По щекам Ингеборги снова побежали слезы.
- Я не смогу. Я так не смогу.
- А как сможешь? – вовсе без интереса спросила Тора.
- Я… я семью хочу. Мужа. Нежного, ласкового… И детишек. Много-много. Мальчиков. И девочку, обязательно девочку. Чтоб они ее защищали ото всех. И никогда-никогда не обижали… Это, знаешь, как здорово? Когда брат защищает… Кажется, нет никого лучше, сильнее, - голос Ингеборги виновато дрогнул: к Тормоду она так и не подошла.
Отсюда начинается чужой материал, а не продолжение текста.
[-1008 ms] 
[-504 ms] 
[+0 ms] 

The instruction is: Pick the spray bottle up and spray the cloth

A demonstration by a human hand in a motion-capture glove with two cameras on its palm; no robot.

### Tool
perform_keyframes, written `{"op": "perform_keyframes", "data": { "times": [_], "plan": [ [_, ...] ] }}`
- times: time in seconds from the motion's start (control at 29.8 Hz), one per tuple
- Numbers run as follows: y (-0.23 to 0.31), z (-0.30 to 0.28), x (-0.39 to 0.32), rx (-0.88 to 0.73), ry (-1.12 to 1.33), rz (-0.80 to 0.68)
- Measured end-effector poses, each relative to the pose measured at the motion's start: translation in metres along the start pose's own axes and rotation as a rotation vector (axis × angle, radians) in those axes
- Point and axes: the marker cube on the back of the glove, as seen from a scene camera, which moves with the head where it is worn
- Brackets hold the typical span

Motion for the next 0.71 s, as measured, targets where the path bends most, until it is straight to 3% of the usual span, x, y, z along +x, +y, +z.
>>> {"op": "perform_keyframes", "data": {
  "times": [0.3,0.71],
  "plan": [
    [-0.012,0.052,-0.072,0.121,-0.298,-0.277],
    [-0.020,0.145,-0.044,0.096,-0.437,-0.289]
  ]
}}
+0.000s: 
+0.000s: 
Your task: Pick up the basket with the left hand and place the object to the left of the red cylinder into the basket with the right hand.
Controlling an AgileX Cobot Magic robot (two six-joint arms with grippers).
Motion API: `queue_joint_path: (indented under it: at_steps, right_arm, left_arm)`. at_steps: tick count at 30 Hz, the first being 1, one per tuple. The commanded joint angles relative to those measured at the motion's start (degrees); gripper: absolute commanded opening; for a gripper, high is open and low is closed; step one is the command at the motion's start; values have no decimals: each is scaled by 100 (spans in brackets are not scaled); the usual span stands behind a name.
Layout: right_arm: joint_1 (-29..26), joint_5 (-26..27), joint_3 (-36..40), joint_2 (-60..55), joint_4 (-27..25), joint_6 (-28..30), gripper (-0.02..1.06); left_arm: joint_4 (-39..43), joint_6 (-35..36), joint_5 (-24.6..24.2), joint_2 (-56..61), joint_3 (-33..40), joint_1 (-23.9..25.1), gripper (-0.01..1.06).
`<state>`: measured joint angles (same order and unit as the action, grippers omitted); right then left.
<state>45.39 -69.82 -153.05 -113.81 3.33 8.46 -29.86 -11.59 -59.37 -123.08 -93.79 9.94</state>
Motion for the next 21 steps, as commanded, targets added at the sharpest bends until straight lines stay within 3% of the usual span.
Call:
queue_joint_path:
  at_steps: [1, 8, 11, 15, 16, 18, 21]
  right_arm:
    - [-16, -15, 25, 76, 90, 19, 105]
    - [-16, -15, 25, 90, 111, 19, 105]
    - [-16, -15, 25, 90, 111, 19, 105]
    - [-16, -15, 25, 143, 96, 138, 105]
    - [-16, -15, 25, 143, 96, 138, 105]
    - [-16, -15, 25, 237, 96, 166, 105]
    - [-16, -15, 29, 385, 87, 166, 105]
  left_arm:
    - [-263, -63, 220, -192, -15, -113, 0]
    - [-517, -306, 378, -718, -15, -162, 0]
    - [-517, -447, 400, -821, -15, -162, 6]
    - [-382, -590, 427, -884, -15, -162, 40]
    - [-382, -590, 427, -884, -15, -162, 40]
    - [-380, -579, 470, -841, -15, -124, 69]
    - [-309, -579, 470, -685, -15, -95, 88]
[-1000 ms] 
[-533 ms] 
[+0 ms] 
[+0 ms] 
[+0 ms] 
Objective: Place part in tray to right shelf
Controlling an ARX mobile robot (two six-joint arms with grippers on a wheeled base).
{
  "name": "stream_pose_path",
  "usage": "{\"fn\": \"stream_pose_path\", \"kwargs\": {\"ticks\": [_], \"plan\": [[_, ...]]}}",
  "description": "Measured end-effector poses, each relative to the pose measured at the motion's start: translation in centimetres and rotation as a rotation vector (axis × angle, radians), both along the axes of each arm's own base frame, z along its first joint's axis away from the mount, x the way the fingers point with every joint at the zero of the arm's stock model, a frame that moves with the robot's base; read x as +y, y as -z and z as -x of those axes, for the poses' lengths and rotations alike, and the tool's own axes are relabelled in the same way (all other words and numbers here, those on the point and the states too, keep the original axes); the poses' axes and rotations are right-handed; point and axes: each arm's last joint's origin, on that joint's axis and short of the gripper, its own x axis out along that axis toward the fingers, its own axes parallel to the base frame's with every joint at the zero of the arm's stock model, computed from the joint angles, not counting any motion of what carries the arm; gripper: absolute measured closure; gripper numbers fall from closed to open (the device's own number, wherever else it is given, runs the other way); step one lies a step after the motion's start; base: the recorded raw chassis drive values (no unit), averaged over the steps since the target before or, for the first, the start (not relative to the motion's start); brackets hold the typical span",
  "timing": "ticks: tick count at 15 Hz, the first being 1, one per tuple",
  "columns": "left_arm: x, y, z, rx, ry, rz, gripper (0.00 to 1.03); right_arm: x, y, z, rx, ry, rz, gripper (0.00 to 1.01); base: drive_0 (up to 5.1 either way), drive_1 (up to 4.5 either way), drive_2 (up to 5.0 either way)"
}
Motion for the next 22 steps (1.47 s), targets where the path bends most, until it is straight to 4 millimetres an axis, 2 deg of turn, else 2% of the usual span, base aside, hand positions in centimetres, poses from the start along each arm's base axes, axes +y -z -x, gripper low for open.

После того короткого мига у двери залы пиршеств она его боле не видела и даже не пыталась найти, хоть времени и немало прошло.
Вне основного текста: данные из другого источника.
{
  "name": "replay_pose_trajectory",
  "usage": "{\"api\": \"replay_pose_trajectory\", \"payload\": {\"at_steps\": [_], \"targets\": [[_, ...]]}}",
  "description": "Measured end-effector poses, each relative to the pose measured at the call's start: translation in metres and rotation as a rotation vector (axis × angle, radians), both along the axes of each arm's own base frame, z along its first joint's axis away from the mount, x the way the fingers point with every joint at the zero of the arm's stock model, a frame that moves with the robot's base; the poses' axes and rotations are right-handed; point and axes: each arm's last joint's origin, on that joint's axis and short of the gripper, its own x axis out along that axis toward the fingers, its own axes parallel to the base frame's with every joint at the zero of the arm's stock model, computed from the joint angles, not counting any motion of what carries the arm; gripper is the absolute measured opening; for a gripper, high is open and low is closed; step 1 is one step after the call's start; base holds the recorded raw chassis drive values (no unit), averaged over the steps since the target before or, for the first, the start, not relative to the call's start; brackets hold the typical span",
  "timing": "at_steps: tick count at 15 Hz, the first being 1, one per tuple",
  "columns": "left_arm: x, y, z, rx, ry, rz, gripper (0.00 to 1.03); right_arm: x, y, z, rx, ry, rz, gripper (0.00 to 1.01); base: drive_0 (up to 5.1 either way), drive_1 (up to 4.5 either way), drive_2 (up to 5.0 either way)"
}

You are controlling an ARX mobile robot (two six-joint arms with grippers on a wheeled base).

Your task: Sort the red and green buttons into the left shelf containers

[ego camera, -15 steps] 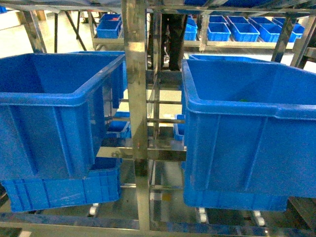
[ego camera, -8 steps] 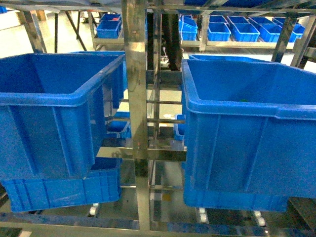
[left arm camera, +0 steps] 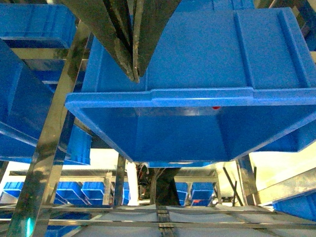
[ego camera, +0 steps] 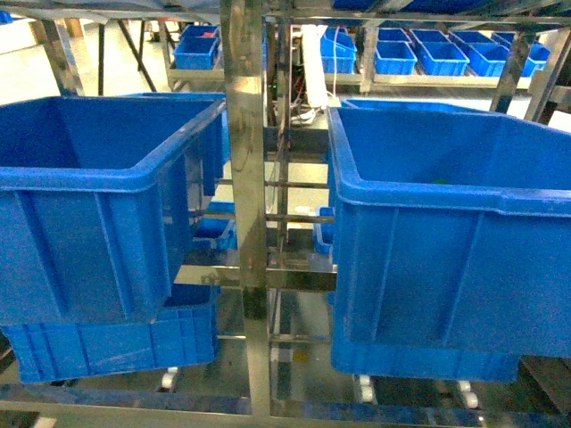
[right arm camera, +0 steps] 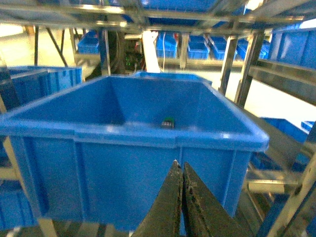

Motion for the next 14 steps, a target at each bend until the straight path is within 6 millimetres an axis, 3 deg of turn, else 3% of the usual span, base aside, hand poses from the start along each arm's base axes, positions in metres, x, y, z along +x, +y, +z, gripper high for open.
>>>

- Семью? Мужа? Детей? – Тора захохотала. Весело, искренне, прищуривая глаза и широко открывая рот, полный крупных белых зубов. – Дорогая, огонек мой, нежность моя юная… Забудь! Забу-удь… Что ж ты, глупая, не поймешь никак – у тебя всего три дороги: в море со скалы, ноги перед кем попало раздвигать, чтоб с голоду не подохнуть, или смирить уже гордыню и наслаждаться тем, что есть.
- Я надеялась, он поймет, он… он простит. И заберет.
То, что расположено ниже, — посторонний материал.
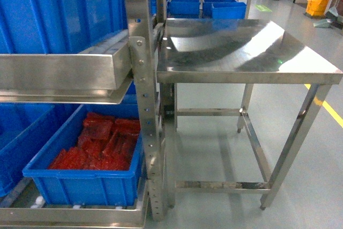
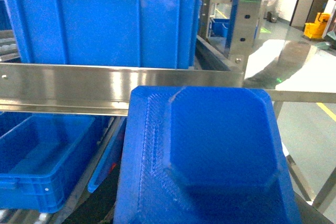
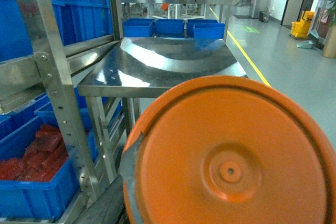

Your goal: Sort blue parts and orange caps into right shelf containers

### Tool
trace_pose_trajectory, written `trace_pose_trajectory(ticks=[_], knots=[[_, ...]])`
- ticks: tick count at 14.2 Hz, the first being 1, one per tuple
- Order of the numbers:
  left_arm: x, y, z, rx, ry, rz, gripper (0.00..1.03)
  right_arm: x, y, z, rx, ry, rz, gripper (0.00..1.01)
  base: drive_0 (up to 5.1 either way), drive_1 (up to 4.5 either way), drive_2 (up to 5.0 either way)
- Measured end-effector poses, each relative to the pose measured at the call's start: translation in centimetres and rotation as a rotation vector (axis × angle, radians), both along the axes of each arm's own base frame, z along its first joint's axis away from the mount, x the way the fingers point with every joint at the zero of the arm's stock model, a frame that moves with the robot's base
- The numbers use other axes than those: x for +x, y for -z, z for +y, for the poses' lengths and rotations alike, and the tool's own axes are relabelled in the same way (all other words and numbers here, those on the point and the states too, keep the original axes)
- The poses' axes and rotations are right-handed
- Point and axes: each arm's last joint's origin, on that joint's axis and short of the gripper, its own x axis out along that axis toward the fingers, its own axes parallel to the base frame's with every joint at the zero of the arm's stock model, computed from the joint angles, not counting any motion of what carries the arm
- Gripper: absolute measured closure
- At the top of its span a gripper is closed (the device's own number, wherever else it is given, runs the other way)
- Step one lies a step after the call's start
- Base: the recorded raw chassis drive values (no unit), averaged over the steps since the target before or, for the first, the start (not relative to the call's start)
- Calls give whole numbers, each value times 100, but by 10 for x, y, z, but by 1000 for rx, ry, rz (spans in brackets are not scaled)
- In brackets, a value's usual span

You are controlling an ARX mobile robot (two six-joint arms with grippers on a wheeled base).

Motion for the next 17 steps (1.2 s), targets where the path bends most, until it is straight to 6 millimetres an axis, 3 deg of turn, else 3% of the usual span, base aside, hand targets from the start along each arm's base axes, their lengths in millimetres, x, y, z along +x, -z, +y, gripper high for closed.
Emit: trace_pose_trajectory(ticks=[17], knots=[[0, 0, 0, 0, 0, -1, 60, 0, 0, 0, 0, 0, 1, 56, -494, 238, 238]])
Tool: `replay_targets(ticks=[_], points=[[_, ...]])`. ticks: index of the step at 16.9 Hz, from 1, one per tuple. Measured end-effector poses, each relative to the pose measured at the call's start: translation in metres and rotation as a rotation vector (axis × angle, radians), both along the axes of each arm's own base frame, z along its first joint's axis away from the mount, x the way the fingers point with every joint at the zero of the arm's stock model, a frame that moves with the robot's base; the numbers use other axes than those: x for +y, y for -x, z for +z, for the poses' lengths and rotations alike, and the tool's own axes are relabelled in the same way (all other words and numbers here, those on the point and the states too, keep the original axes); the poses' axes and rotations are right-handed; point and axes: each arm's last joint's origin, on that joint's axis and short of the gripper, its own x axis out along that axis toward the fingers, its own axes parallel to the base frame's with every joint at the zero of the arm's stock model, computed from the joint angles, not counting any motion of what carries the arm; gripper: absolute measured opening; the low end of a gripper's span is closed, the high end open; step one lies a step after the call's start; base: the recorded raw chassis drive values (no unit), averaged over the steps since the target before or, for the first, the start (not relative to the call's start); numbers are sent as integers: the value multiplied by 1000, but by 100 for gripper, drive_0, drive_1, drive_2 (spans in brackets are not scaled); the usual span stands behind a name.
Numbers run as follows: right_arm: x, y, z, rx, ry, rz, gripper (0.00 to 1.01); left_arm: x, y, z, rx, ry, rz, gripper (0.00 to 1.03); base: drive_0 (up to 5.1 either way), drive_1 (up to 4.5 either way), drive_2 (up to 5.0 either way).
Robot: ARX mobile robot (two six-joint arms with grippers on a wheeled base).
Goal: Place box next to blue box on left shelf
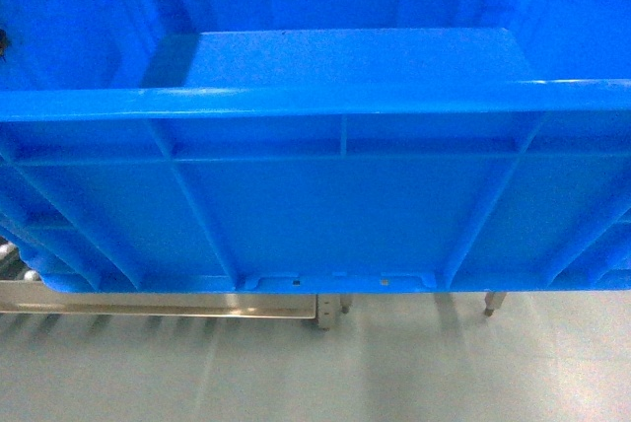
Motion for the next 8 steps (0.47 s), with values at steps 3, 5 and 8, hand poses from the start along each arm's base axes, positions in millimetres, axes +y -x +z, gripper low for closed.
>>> replay_targets(ticks=[3, 5, 8], points=[[0, 0, 0, 3, 0, 0, 9, 0, 0, 0, 0, 0, 0, 6, -493, 244, 244], [0, 0, 0, 2, 0, 0, 9, 0, 0, 0, 0, 0, 0, 6, -495, 241, 241], [0, 0, 0, 3, 0, 0, 9, 0, 0, 0, -2, 0, 0, 6, -495, 241, 241]])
- Один-всеотец, ты думала, Эрленд влюбится в тебя? Эрленд? Да… - Тора снова зашлась смехом. - Огонек, да соизволил он свой хм… фаллос в тебя сунуть – гордись, девочка.
Зеленые глаза с мокрыми ресницами пораженно распахнулись, пухлые розовые губы приоткрылись.
- Ты… что такое говоришь?
- Что знаю, то и говорю, - выплюнула Тора. - Я сначала даже думала, вовсе он мужской силы лишен, так нет, просто разборчив, падла…
Отголосков обиды Ингеборга не заметила.
- Но… он же хороший.
- Кто? Эрленд? Тварь на редкость отвратительная, но морда… хорош, - в этом «хорош» смешались и восхищение, и презрение, и ненависть, и даже толика желания. - А вот тот красавчик, что ты придумала, взглянув на Хаконсона, может быть, и правда идеальный мужчина. Только грезами сыт да счастлив не будешь.
- Но… он же… не бывает так. Кого-то он да должен будет полюбить. Да так, чтоб… чтоб…
- Дите, - незло протянула Тора, - что я с тобой говорю? Еще в детских сказках-потешках живешь.
- Мама. Мне мама говорила, что со всеми так. Даже самый славный воин бессилен пред любовью.
- Да? – Тора могла бы поспорить, назвать множество так и необузданных женской лаской мужей, что весь свой век провели, утопая в страсти убийств и сражений и лишь на мгновения забываясь в похоти. Только смысла не видела, вот и не стала. – Пусть так. Только, сама уже видишь, не тебя ждет он. Не тебя. А цепляться за него станешь, только счастье свое, пусть пока и кажущееся тебе неправильным, упустишь.
- Нет! – решительно вскрикнула Ингеборга и вскочила. - Я все смогу. И его себе достану.
И четкой, резкой походкой вышла вон.
А Тора грустно улыбнулась, глянула на дверной проем и уже привычно положила руку на низ слегка округлившегося живота.